よくみたら女の子は車椅子だった。まだ小学校入学前なのではないかと思う。あっと思って手を振り、声はかけたが、降りてその女の子のところまで行くことができなかった。その後、隣にある事務所団地で演説したが、やはりどうしても気になってしかたない。もういちどそこに戻った。でももう姿はなかった。あの母子は僕の演説に反応をしてくれて外に出てくれていたのではないかと思う。その団地も部屋の番号も僕はしっかり覚えている。いつか機会があったらお目にかかることができればと願う。
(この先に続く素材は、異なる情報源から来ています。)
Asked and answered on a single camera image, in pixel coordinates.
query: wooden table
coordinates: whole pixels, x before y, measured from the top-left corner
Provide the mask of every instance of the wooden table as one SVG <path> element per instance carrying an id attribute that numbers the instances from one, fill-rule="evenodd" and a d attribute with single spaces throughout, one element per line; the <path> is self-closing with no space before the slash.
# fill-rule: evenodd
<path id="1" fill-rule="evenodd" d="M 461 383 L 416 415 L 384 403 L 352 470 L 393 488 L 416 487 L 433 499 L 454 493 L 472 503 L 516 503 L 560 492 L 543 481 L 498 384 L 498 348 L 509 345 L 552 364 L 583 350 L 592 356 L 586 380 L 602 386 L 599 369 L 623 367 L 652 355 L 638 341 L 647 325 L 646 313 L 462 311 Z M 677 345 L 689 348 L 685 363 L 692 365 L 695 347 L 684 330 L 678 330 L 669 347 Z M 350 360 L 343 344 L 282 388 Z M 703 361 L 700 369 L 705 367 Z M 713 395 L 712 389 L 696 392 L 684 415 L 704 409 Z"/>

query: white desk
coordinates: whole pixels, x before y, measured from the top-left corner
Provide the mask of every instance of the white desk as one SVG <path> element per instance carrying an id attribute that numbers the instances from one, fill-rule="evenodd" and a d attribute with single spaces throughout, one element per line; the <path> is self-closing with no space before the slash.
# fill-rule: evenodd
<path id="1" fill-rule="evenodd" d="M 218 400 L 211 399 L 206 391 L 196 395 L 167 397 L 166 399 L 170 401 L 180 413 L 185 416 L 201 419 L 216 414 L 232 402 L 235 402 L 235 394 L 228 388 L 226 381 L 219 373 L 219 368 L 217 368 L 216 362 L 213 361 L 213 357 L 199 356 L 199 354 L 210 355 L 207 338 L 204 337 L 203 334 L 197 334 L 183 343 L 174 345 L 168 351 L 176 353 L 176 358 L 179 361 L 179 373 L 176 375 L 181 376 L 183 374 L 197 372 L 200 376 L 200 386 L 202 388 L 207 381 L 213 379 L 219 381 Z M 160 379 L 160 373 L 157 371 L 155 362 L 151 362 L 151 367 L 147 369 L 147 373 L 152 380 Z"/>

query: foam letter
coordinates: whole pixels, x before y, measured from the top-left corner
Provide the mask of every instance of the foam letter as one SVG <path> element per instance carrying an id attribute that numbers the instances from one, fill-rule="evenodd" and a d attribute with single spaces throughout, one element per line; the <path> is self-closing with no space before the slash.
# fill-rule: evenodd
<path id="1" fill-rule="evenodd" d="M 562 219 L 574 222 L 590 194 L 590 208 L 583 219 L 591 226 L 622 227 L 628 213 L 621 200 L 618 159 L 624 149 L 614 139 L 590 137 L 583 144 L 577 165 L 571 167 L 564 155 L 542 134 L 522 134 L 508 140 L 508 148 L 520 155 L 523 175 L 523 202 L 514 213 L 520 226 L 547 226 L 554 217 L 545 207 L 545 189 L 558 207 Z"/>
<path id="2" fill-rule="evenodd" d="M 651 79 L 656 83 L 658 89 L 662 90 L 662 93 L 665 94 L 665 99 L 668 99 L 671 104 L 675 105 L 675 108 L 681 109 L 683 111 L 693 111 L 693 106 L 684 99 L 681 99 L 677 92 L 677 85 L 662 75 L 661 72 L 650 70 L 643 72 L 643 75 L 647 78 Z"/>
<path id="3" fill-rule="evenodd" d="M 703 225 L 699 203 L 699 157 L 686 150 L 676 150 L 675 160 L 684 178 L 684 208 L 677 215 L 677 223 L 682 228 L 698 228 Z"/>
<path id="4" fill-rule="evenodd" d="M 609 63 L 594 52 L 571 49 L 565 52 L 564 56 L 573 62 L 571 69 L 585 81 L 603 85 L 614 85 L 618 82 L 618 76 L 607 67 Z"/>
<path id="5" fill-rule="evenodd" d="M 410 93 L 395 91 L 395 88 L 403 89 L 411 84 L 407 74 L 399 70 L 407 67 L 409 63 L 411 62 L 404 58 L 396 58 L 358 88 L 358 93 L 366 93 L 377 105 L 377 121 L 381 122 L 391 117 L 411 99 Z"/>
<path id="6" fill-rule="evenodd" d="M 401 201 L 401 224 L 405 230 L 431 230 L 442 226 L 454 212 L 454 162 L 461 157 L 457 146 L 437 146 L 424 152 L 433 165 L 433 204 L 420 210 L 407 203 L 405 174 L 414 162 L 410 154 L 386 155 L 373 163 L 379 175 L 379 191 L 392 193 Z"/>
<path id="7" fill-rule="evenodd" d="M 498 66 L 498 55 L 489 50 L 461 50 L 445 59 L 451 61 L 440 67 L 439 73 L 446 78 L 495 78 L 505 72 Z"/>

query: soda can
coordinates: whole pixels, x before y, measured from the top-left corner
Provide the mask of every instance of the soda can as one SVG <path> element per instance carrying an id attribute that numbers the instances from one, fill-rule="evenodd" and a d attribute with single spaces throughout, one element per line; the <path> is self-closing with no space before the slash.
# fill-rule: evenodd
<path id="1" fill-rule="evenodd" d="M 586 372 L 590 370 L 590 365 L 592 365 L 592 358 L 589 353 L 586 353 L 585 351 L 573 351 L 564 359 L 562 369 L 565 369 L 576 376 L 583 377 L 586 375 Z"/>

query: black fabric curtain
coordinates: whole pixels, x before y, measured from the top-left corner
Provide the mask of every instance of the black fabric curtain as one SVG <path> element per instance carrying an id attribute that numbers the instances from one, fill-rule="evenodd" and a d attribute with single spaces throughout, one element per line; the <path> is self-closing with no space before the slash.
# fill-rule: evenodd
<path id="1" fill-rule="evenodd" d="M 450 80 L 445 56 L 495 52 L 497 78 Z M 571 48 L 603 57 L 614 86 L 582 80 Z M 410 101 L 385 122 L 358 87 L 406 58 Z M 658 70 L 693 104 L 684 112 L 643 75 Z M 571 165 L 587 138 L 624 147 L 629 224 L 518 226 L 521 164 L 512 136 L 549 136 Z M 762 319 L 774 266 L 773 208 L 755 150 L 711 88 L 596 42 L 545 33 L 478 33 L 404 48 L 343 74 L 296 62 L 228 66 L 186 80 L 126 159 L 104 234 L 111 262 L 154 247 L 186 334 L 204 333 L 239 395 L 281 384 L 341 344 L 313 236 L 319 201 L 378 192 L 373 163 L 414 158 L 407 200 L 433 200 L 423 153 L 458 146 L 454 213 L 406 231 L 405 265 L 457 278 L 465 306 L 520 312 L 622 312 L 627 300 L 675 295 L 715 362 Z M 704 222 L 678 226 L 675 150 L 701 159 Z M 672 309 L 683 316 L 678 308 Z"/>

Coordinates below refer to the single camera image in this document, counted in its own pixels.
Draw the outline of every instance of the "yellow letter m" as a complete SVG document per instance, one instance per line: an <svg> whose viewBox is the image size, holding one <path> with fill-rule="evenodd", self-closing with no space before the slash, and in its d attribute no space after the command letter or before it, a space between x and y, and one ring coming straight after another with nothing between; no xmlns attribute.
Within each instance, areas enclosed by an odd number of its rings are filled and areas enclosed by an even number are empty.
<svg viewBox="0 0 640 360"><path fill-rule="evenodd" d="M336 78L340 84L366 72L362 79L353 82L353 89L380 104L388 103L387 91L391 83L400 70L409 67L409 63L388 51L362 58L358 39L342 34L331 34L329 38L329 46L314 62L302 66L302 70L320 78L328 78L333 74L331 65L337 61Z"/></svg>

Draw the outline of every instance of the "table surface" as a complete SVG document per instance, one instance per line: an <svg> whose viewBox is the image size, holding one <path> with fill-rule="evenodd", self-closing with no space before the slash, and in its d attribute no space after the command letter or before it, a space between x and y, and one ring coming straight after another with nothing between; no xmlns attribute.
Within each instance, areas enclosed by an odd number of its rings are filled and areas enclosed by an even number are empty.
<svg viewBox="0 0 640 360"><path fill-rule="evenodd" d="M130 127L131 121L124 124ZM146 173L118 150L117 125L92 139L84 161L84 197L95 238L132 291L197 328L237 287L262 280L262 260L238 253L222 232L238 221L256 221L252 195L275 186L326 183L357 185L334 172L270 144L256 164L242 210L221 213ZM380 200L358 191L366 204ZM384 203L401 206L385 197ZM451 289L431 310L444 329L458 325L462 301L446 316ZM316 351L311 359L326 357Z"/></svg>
もうひとつは、佐賀のゆめタウンでのこと。最終日、演説しようとゆめタウンに行ってみたら、そこにご夫婦が待っていてくれた。街演車の声を聞いてこちらに向かっているなということがわかっておられたようで「待ってましたよ」、そう声をかけていただいた。ところがそこのゆめタウンでは県議選の候補の方が演説中。だから僕は待った。ところが10分以上経っても終わらない。しかたなく、別のところを回ってこようとその場所を出発しようとしたら、そのご夫婦がまだ残っておられたのだった。気づかなかった。もし、気づいていたら、マイクなしで二人のためのミニ演説会をさせていただいたのに。申し訳ない。ほんとうにごめんなさい。
また、いつかどこかでお目にかかることがあったら「あれは私です」と教えてください。